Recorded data
'''
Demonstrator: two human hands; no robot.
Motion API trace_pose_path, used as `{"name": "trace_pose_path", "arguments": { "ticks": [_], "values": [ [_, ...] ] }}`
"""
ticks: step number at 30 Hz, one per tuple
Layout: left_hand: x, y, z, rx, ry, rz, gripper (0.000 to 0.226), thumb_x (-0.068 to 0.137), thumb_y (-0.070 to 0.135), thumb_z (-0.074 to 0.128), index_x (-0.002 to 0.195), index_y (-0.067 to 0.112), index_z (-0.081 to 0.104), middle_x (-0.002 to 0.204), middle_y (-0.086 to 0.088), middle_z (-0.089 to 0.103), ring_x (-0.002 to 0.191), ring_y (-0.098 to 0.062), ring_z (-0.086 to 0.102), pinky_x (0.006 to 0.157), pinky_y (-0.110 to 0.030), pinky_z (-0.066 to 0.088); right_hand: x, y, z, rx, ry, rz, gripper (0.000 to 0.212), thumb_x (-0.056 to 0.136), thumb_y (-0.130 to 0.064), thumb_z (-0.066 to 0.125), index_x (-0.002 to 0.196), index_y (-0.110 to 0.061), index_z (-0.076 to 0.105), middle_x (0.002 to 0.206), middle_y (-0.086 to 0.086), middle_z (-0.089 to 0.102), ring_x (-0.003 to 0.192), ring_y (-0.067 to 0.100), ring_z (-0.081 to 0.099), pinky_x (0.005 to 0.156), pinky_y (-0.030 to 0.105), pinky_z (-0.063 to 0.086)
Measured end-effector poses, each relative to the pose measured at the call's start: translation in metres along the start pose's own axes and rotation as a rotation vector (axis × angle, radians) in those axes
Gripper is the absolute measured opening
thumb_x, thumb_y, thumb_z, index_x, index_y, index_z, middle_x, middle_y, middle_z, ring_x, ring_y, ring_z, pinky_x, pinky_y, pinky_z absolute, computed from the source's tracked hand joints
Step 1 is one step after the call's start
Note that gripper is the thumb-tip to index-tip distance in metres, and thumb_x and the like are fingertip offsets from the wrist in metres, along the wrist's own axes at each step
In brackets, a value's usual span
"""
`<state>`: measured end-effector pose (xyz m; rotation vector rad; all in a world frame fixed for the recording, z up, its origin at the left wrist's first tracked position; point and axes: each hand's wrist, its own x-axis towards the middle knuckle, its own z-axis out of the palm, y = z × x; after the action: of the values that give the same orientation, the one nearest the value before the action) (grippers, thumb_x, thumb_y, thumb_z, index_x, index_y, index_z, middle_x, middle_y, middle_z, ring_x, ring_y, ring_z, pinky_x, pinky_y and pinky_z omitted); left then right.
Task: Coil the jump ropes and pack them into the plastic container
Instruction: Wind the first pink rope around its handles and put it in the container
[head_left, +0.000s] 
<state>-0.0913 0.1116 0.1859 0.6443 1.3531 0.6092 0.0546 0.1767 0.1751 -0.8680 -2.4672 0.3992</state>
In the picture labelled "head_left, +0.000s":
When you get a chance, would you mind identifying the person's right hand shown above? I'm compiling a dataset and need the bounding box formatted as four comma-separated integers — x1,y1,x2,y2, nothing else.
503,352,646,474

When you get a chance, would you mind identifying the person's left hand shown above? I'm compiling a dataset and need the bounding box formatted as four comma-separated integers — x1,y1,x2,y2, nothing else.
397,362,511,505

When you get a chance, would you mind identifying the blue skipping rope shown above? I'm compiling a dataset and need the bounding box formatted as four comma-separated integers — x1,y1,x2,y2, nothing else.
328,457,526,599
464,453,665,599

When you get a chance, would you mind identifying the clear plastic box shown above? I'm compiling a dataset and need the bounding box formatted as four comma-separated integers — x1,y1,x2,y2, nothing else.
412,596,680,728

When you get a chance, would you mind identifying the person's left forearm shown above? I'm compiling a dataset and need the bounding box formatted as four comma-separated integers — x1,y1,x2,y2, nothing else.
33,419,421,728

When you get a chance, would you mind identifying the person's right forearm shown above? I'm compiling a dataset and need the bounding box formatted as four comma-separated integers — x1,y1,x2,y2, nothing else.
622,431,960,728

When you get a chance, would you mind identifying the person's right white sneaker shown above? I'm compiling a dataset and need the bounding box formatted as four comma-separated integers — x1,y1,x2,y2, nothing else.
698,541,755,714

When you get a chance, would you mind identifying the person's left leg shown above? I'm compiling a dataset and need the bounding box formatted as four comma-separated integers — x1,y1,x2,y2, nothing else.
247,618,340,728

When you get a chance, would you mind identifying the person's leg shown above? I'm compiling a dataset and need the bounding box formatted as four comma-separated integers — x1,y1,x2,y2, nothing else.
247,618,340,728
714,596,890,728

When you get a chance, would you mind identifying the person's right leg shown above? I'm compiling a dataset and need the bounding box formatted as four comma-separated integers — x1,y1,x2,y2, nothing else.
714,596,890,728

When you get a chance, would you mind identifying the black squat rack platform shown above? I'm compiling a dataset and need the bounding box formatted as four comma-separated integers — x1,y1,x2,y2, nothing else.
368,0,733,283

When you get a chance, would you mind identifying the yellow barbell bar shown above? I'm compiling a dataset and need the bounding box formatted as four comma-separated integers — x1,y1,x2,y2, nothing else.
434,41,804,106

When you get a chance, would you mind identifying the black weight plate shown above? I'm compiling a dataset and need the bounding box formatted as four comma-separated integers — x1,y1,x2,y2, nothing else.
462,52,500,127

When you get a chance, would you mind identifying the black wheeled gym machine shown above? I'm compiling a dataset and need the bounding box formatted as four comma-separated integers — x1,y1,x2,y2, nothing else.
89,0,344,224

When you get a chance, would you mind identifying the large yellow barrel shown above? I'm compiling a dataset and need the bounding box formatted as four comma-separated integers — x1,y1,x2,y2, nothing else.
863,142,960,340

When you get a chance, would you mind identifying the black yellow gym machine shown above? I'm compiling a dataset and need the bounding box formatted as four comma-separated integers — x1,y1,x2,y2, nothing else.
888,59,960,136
'''
'''
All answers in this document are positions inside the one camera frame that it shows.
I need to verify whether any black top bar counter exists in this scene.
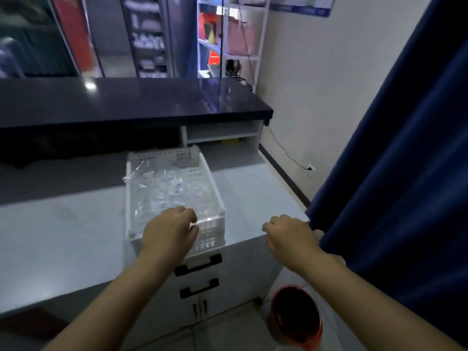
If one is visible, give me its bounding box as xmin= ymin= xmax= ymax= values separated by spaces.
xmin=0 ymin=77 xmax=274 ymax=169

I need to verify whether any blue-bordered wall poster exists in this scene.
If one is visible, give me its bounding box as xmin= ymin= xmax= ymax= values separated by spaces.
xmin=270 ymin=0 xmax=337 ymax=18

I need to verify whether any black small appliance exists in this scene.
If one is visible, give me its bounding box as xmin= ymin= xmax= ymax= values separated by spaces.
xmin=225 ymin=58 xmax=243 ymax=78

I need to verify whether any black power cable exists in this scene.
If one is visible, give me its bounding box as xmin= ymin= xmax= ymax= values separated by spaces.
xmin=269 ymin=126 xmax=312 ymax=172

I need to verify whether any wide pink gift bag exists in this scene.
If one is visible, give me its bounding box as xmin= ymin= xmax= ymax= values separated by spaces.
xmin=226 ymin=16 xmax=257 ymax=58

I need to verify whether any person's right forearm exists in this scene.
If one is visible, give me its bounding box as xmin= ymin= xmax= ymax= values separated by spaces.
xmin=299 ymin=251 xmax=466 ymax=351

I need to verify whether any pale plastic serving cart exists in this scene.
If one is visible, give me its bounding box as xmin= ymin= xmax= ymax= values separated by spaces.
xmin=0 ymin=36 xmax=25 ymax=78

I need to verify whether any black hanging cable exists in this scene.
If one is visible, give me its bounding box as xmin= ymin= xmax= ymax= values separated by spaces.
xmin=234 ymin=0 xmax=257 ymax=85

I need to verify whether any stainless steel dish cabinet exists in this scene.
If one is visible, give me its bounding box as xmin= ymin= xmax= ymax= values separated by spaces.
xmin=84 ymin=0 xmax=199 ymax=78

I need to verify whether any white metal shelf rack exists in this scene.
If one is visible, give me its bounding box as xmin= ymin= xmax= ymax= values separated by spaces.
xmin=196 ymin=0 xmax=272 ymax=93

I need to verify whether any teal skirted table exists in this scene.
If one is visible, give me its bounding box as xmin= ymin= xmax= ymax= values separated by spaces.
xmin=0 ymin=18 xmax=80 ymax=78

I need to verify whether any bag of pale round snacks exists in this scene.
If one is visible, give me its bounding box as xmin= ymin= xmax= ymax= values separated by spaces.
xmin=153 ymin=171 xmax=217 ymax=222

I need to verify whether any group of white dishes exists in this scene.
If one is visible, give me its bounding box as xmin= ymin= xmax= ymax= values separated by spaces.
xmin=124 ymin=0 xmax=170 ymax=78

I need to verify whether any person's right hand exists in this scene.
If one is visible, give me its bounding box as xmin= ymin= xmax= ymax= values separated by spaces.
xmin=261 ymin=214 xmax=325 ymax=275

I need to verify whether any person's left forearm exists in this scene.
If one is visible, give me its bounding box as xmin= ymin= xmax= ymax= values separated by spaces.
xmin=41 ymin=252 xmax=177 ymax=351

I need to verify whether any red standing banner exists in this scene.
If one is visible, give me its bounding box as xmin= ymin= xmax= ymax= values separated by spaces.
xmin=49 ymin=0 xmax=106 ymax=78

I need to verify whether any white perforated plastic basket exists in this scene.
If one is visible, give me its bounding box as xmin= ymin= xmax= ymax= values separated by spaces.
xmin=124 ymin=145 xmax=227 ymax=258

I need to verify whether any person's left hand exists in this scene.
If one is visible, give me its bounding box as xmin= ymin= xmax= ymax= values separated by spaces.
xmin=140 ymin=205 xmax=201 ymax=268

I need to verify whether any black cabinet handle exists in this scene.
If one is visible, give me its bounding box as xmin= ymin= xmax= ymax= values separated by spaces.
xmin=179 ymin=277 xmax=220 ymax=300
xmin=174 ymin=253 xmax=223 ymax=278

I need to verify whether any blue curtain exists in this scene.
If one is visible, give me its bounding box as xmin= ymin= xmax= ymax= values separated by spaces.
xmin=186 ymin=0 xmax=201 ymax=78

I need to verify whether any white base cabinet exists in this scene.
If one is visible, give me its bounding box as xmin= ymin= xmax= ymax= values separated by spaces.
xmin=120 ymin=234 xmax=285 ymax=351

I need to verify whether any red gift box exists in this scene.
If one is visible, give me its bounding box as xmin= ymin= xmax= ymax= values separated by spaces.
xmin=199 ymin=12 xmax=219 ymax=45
'''
All lines in the data that contain the word "along" should be copied.

§ **Exercise answer**:
Measured end-effector poses, each relative to the pose measured at the call's start: translation in metres along the start pose's own axes and rotation as a rotation vector (axis × angle, radians) in those axes
Note that gripper is the thumb-tip to index-tip distance in metres, and thumb_x and the like are fingertip offsets from the wrist in metres, along the wrist's own axes at each step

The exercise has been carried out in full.